# Work to be completed
The word "book" may appear in some lines of the data; copy every such line.

+++

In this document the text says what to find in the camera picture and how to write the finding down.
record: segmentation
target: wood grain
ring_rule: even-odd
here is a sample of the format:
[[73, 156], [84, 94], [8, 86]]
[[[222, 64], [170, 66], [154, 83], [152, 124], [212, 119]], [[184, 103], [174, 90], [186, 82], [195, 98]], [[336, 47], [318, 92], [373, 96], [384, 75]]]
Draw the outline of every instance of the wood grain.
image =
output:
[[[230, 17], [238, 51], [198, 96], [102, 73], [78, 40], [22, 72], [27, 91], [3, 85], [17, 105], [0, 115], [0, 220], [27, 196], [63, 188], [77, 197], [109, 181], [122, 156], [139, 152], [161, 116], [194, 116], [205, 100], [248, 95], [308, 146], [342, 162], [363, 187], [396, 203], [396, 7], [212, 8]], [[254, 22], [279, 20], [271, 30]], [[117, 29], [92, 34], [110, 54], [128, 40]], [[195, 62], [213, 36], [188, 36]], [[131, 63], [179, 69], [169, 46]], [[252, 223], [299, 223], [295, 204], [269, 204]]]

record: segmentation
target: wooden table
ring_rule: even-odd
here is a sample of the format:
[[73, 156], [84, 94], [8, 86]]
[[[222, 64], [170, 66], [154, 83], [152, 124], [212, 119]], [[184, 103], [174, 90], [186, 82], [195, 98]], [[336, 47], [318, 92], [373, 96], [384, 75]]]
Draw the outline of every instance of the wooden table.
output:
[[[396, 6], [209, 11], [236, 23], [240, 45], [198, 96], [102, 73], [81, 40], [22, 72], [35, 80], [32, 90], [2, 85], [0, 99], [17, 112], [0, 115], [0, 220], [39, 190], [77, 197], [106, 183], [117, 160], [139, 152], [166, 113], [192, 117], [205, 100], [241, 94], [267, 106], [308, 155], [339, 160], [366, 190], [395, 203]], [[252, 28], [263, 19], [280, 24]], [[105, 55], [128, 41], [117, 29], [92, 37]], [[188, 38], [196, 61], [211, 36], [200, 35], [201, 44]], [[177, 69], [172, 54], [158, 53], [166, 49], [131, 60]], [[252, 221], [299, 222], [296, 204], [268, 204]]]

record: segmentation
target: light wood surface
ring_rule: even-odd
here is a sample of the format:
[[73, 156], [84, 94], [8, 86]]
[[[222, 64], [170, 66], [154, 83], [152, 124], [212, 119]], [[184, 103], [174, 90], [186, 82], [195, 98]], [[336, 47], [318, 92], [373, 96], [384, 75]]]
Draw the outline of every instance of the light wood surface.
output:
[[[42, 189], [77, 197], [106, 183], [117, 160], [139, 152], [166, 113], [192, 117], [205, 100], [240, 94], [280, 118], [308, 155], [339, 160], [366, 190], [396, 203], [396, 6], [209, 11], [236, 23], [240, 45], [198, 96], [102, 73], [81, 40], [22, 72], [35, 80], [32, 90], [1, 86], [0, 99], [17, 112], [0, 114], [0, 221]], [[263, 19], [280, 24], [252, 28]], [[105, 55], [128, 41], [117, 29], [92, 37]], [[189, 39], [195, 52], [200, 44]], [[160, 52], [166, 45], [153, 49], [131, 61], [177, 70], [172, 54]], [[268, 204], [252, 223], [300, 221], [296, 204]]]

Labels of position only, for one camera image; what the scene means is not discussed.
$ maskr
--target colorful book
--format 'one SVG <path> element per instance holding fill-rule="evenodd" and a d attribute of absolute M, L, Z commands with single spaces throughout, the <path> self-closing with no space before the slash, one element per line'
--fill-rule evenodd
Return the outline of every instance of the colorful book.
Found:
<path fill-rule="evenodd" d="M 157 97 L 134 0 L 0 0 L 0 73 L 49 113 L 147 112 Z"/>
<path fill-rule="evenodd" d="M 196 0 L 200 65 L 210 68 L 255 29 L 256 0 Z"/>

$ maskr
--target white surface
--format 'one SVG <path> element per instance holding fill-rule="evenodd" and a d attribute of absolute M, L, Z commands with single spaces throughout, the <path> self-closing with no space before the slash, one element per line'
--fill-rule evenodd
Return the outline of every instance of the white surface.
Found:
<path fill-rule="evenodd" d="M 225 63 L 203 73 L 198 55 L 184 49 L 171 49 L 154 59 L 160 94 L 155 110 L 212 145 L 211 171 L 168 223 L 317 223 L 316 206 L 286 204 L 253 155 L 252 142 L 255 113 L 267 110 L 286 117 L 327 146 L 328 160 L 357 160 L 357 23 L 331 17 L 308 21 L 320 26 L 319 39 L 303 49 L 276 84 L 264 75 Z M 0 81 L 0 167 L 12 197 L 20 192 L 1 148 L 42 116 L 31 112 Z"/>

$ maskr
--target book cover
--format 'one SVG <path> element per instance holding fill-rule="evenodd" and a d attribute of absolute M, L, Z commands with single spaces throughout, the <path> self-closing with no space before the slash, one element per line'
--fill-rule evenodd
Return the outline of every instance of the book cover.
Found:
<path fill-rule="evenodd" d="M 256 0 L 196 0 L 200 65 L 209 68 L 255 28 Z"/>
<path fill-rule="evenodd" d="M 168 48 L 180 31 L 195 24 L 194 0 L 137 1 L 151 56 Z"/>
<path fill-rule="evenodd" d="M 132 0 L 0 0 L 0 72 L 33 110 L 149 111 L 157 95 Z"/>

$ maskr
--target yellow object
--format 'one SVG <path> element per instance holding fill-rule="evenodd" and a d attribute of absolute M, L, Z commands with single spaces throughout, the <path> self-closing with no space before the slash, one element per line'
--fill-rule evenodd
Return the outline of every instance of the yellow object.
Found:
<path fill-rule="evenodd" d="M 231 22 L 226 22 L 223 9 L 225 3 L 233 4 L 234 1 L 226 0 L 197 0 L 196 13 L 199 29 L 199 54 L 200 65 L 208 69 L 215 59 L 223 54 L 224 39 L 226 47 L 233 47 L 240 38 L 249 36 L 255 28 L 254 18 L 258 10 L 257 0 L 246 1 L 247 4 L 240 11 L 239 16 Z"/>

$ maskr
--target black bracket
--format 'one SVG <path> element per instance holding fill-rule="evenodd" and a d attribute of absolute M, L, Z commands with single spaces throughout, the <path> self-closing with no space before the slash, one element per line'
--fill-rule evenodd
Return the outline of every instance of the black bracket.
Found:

+++

# Written response
--target colorful book
Return the outline of every instance of the colorful book.
--target book cover
Return the outline of every instance of the book cover.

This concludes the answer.